No doubt for our national beauty queens to perform better on the world stage they have to prepare adequately. Dr. Sanneta had to hire a specialist to train her in poise, a dance master to help sharpen her dancing skills, and was coached by public speaking scholars in the art of oratory as part of her preparations for Miss Jamaica and Miss World beauty contests. 

“When you are in a competition like Miss World, you look in front there are beautiful girls, you look behind there are beautiful women, you look aside there are beautiful women; so you have to be versatile,” she said. “You have to have something that sets you apart, and that is what comes from the inside. You have to have exceptional self-belief because it helps you to perform without pressure.” 

To somebody aspiring to be a strong woman, Dr Sanneta shares the importance of value system: “You have to know what you stand for because if you stand for nothing you fall for everything. Also you have to know that you have a lot to offer the world and the determination to commit yourself to a task in line with with your passion. That makes it easier for you to shine.” 

Shining is what Dr.
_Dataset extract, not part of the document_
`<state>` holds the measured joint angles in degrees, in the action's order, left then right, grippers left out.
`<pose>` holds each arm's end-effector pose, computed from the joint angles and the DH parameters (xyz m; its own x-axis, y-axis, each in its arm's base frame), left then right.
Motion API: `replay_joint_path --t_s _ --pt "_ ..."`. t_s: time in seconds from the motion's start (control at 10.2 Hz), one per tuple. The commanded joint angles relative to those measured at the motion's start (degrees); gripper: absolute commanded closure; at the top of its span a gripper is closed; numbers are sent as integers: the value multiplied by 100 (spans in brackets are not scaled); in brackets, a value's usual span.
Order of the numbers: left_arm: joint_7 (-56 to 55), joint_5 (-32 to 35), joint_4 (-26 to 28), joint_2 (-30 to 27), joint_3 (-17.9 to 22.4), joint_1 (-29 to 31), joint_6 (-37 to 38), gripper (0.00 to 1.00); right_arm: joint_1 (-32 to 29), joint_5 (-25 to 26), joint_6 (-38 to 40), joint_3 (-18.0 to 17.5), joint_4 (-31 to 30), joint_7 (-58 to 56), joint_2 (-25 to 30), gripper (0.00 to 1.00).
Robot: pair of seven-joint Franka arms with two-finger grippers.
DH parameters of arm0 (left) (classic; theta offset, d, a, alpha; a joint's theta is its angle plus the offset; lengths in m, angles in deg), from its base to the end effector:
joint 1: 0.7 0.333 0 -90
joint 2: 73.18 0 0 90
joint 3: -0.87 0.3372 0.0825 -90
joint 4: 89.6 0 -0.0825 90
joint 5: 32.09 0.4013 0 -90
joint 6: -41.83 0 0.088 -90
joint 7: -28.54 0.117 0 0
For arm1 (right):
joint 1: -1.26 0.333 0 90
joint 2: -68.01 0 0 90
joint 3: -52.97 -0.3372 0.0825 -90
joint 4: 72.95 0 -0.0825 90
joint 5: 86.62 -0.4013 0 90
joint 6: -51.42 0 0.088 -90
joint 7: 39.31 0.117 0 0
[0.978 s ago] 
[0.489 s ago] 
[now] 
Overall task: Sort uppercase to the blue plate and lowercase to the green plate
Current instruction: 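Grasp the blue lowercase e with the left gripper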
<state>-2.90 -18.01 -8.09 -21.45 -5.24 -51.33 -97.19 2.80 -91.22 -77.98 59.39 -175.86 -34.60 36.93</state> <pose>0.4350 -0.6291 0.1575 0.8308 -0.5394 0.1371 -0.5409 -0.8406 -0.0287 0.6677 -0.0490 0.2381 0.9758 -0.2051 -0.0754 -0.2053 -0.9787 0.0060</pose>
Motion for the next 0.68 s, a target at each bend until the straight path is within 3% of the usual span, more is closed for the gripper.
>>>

Sanneta does, giving concrete meaning to her name which loosely translates to “shining sun.” 

She stays in shape by having enough sleep, drinking lots of water which “helps the skin” and staying active by running more, dancing, connecting with friends, helping the less privileged; generally doing things that help “the body, mind and spirit.” 

Dr. Sanneta is dating and hopes to get married at the right time. But her focus currently is to complete her reigns as Miss World Caribbean and Miss Jamaica positively. “Then I’ll return to my regular life and practice medicine,” she says with a smile.

The interview ends with a sermon on togetherness and industriousness: “Love and unity is something I always preach; we need to unify as Africans; those abroad and those at home, and continue to work and make a better world for our children."